PROBLEM
Look through the lines below and extract any with the word "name".

MATERIAL PROVIDED below:

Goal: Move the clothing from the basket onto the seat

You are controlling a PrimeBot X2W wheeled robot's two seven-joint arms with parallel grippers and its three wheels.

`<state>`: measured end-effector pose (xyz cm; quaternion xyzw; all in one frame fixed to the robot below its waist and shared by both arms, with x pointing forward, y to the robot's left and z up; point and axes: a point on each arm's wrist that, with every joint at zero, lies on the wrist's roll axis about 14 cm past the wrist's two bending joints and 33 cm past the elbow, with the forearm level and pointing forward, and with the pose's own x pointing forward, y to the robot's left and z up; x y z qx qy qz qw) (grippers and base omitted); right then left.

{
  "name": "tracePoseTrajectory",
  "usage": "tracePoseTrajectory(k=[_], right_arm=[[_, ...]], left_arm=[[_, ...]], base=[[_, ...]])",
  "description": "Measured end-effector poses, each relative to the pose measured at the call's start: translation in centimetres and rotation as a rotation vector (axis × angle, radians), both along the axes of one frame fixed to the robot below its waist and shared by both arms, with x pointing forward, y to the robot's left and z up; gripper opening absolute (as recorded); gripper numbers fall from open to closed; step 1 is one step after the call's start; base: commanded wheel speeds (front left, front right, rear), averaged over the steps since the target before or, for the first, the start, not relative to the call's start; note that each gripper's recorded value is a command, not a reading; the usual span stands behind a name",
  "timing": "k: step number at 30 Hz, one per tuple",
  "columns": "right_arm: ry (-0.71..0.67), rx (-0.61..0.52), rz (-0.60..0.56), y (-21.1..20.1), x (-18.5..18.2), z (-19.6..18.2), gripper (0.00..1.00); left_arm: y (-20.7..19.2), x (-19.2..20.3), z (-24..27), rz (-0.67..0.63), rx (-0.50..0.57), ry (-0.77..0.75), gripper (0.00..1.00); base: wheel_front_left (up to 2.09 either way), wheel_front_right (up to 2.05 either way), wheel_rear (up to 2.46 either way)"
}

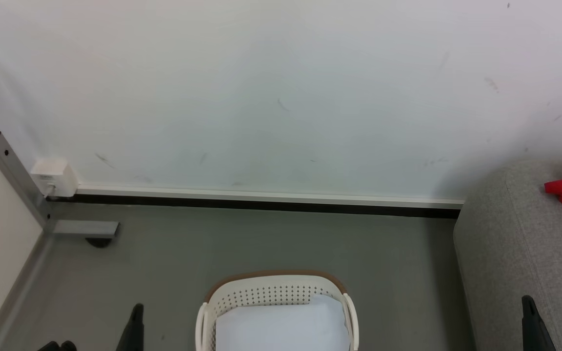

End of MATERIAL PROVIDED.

ANSWER AREA
  "name": "tracePoseTrajectory",
  "description": "Measured end-effector poses, each relative to the pose measured at the call's start: translation in centimetres and rotation as a rotation vector (axis × angle, radians), both along the axes of one frame fixed to the robot below its waist and shared by both arms, with x pointing forward, y to the robot's left and z up; gripper opening absolute (as recorded); gripper numbers fall from open to closed; step 1 is one step after the call's start; base: commanded wheel speeds (front left, front right, rear), averaged over the steps since the target before or, for the first, the start, not relative to the call's start; note that each gripper's recorded value is a command, not a reading; the usual span stands behind a name",

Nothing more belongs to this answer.